By Li Qian and Zhao Wen | 2012-6-12 | NEWSPAPER EDITION
APPLE orchard farmers in eastern Shandong Province, a major apple production area in Cina, are frequently exposed to toxic chemicals while wrapping apples in bags that are coated inside with pesticides to prevent dark spots on the apple skins.
The province's Qixia and Zhaoyuan cities produce billions of kilograms of apples a year and sell them across the nation.
Planters often wrap young apples in paper bags as they try to protect them from blemishes from insect bites.
But they now are replacing plain paper bags with pesticide-coated bags made by unlicensed workshops in an effort to produce more apples with a smooth surface and fine appearance, thereby boosting sales, the Beijing News reported yesterday.
"The pesticides irritate the throat. Youngsters might as well wear gloves and masks when wrapping up the apples," said Liu Guoqiang, a 60-year-old planter.
A strong chemical odor emanated from the white powder that blossomed up as Liu started to wrap up the apples, the paper said.
Manufacturers and sellers of the pesticide-coated paper bags refused to disclose the ingredients, while local planters and officials of agricultural cooperatives admitted using highly toxic pesticides such as asomate and tuzet, a mixture of thiram, ziram, and urbacid.
Direct and lengthy exposure to the highly concentrated toxic chemicals can leave excessive amounts of residues on the surface of apples.
No standards followed
The pesticide-coated bags usually are made in family-style workshops. Liang Yugang, owner of a 40-square-meter factory in Zhaoyuan, said a sack of pesticides worth 30 yuan (US$4.71) can make 20,000 pesticide-coated bags on average, which can sell for 1,000 yuan.
The owners of unlicensed workshops don't follow standards saying each bag should have a certain dose of pesticide, judging the amount only by feel, the paper said.

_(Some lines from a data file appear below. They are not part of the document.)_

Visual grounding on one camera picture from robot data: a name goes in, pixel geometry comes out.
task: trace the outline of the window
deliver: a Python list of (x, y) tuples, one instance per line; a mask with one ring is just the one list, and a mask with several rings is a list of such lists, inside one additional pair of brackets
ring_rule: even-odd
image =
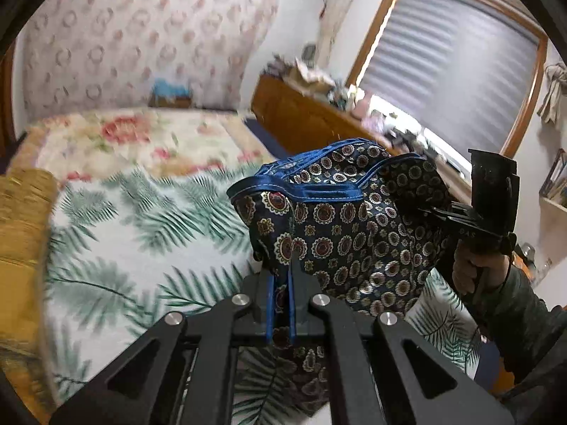
[(543, 78), (547, 37), (492, 0), (383, 0), (347, 84), (409, 115), (464, 159), (513, 156)]

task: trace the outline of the floral bedspread
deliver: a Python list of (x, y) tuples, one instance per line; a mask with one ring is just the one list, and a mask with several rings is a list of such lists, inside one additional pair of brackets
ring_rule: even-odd
[(126, 109), (44, 120), (28, 130), (12, 166), (42, 168), (63, 182), (100, 180), (133, 165), (167, 177), (271, 160), (236, 113)]

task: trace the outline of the white wall
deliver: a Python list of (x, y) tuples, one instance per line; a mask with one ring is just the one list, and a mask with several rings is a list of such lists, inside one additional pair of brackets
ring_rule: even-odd
[(327, 70), (346, 80), (382, 0), (353, 0), (335, 38)]
[(12, 64), (12, 116), (13, 131), (20, 138), (29, 124), (29, 115), (24, 104), (24, 32), (22, 29), (13, 51)]
[(273, 59), (273, 53), (293, 61), (295, 57), (301, 57), (306, 44), (316, 42), (322, 6), (322, 0), (280, 0), (278, 13), (264, 42), (246, 66), (240, 87), (241, 107), (250, 107), (260, 72)]
[[(545, 64), (560, 61), (561, 57), (550, 42)], [(548, 86), (545, 78), (536, 110), (542, 104)], [(541, 201), (539, 189), (558, 149), (566, 145), (567, 127), (562, 130), (542, 124), (540, 117), (534, 113), (514, 157), (520, 176), (520, 203), (515, 231), (519, 241), (527, 241), (535, 247), (538, 266), (542, 266), (548, 258), (553, 263), (548, 276), (535, 289), (549, 308), (567, 305), (567, 214)]]

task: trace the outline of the yellow blanket
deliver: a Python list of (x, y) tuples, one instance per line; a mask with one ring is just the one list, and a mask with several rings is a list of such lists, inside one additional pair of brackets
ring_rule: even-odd
[(41, 289), (56, 199), (56, 181), (46, 171), (15, 169), (0, 177), (0, 367), (44, 424), (55, 404), (41, 361)]

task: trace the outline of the wooden dresser
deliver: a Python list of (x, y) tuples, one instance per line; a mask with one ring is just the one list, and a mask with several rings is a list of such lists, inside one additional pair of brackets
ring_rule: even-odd
[(376, 140), (359, 121), (329, 103), (304, 96), (284, 81), (260, 76), (252, 99), (258, 121), (291, 154), (351, 137)]

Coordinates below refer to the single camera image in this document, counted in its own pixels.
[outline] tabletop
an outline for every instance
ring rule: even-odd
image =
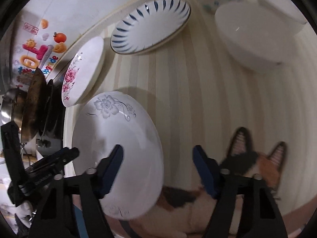
[[[258,74],[228,54],[218,36],[214,15],[204,11],[195,0],[189,2],[192,13],[184,30],[147,54],[116,54],[109,41],[114,24],[103,31],[107,44],[103,68],[88,96],[66,109],[64,145],[71,146],[74,124],[85,103],[96,94],[111,90],[136,99],[154,122],[164,152],[167,189],[200,190],[192,148],[201,145],[209,157],[220,163],[226,158],[230,139],[238,127],[250,130],[255,151],[263,155],[271,152],[277,142],[284,141],[288,154],[277,190],[277,204],[288,232],[294,231],[317,206],[316,34],[307,24],[294,37],[297,45],[294,60],[274,71]],[[66,174],[74,174],[71,165]],[[158,220],[164,225],[162,219],[166,217],[153,211],[147,214],[147,220],[129,221],[129,228],[142,237],[186,237],[184,234],[201,232],[212,212],[198,211],[199,215],[206,215],[199,224],[190,223],[180,227],[179,232],[169,227],[164,232],[146,223]],[[173,219],[177,214],[182,213],[167,216]],[[131,236],[124,224],[108,220],[119,234]]]

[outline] calico cat
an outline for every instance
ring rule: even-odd
[[[286,144],[280,142],[268,156],[255,152],[250,132],[241,127],[233,136],[227,157],[220,167],[241,176],[252,177],[254,174],[260,174],[272,191],[276,192],[285,163],[286,151]],[[206,193],[204,187],[195,191],[163,187],[156,205],[144,216],[131,220],[128,224],[134,231],[134,237],[201,237],[216,202],[217,200]],[[241,196],[237,196],[230,228],[231,234],[237,233],[242,202]]]

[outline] blue striped plate
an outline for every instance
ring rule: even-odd
[[[124,55],[156,48],[180,31],[190,15],[191,7],[186,0],[146,2],[116,25],[111,47],[116,53]]]

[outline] plate
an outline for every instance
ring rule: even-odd
[[[80,155],[75,173],[96,167],[120,144],[124,159],[112,189],[100,203],[106,215],[133,219],[157,201],[164,176],[162,146],[156,128],[143,107],[129,95],[112,91],[92,98],[74,127],[72,147]]]
[[[116,25],[111,47],[124,55],[155,49],[181,31],[190,15],[191,7],[186,0],[146,2]]]
[[[70,63],[63,81],[61,99],[65,107],[76,105],[91,90],[105,59],[104,40],[86,42]]]

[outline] screw
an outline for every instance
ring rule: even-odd
[[[96,172],[96,168],[88,168],[86,173],[89,175],[93,175]]]
[[[61,174],[54,176],[54,180],[61,180],[61,179],[63,179],[63,175],[61,175]]]
[[[229,175],[230,174],[230,170],[227,168],[222,168],[220,170],[220,173],[222,173],[223,175]]]
[[[253,179],[262,180],[262,176],[259,175],[259,174],[254,174],[254,175],[253,175]]]

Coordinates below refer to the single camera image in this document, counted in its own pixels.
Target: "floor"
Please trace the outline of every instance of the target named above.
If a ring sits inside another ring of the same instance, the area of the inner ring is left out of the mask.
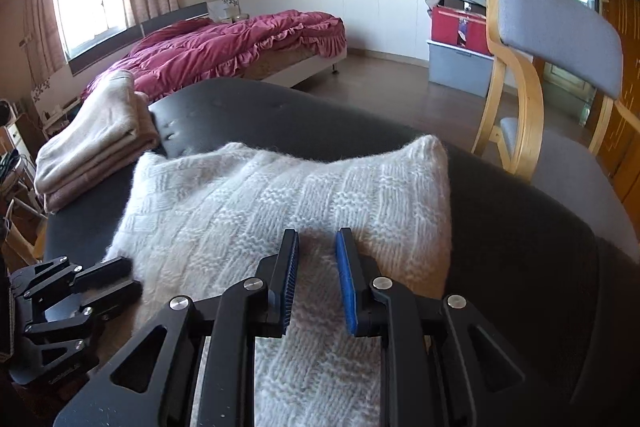
[[[330,70],[315,74],[296,89],[354,105],[470,150],[482,118],[484,98],[428,82],[428,69],[380,58],[349,55]],[[518,115],[518,99],[504,93],[498,119]],[[575,121],[553,107],[545,107],[545,128],[588,144],[590,136]],[[485,159],[499,164],[495,144]]]

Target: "white knitted sweater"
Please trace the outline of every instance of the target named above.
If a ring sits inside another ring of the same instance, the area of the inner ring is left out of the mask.
[[[292,319],[283,339],[257,339],[255,424],[375,426],[378,339],[346,333],[335,232],[351,227],[384,275],[439,298],[449,268],[447,158],[432,136],[379,156],[320,164],[228,144],[167,160],[146,153],[107,259],[125,255],[142,303],[103,337],[109,356],[173,296],[220,295],[300,233]]]

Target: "stack of folded cloth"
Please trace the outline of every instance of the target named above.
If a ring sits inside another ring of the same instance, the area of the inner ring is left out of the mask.
[[[146,94],[129,71],[113,71],[76,118],[47,142],[36,160],[36,192],[55,212],[158,145]]]

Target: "pink comforter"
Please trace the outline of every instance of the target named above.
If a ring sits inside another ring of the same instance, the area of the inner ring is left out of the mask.
[[[181,21],[151,33],[122,60],[93,80],[86,98],[114,70],[129,70],[136,91],[154,102],[214,76],[238,76],[265,50],[312,49],[321,57],[340,55],[347,45],[342,20],[323,12],[288,10],[234,24],[209,18]]]

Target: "window frame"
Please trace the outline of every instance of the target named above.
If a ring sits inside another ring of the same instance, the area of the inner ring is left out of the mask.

Despite the lack of either standards or the disclosure of the ingredients, the workshops prospered.
Almost every household that owns apple orchards in Qixia and Zhaoyuan has switched to the pesticide-coated bags because wholesalers buy only apples of good appearance, said Sun Shaoqian, a local apple grower.
It also boosted related businesses. The number of stores selling the bags has topped the number of restaurants in Qixia, dubbed "China's apple city," the paper said.
Authorities proposed banning arsenic-containing pesticides last year. It is commonly thought in the industry that two such products, asomate and urbacid, are likely to be banned in the near future.
Apples produced in Shandong Province account for more than half of all apples sold in Shanghai markets, according to Hou Yuxin, general manager of Punan Agricultural Wholesale Market in the city.
Hou said apples must go through residue checks three to four times before they are allowed to go on sale in Shanghai.